◆ EXERCISE REQUIREMENTS ◆
Exactly how many lines in the entries contain "things"? Give that number alone.

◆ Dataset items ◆
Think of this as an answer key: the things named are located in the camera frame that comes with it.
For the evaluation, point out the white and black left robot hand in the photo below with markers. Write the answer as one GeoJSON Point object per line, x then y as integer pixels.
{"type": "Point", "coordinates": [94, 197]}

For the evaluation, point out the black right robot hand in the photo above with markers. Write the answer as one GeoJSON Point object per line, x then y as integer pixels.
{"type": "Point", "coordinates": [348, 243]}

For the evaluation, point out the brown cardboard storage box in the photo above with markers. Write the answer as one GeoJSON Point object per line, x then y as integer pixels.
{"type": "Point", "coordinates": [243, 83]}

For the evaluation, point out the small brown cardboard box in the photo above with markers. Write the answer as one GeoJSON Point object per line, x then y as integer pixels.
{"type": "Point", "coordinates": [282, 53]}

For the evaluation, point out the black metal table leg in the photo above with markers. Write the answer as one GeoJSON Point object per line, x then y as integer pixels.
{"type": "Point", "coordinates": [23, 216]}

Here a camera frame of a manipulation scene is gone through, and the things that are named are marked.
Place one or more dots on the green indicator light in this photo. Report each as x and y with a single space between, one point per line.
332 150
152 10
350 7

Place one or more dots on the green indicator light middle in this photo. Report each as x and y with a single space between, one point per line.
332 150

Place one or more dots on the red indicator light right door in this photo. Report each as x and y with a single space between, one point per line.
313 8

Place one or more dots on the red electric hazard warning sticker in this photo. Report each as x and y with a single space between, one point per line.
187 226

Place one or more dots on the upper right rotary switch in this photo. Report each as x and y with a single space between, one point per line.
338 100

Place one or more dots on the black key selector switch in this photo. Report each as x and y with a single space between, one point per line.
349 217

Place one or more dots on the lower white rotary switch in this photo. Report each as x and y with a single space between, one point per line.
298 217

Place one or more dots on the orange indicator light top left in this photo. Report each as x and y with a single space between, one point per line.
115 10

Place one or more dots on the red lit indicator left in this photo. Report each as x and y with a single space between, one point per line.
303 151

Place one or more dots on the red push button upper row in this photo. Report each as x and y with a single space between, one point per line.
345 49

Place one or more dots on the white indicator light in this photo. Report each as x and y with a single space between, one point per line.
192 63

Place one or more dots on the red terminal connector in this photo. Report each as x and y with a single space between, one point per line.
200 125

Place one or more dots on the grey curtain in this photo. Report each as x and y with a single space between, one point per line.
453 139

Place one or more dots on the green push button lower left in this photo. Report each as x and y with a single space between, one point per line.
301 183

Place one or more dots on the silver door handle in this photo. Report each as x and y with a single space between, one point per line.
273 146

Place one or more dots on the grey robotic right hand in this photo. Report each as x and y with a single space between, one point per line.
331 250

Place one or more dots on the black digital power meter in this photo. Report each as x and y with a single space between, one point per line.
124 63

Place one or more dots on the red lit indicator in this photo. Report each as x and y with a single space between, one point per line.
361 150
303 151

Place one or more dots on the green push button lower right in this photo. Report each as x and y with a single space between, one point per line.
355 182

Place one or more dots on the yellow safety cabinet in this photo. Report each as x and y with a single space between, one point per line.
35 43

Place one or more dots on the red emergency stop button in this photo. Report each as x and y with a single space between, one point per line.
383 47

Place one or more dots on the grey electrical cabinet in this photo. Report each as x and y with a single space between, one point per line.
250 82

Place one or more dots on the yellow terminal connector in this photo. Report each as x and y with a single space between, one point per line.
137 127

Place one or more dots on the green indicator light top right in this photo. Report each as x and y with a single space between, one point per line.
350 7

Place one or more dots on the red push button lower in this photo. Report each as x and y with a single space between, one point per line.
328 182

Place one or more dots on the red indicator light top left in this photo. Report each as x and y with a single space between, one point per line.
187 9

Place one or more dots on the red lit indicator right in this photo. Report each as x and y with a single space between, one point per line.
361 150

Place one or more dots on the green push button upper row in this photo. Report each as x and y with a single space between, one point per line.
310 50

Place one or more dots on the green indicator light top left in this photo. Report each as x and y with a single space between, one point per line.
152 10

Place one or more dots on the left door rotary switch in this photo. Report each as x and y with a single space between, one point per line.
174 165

◆ OUTPUT ◆
2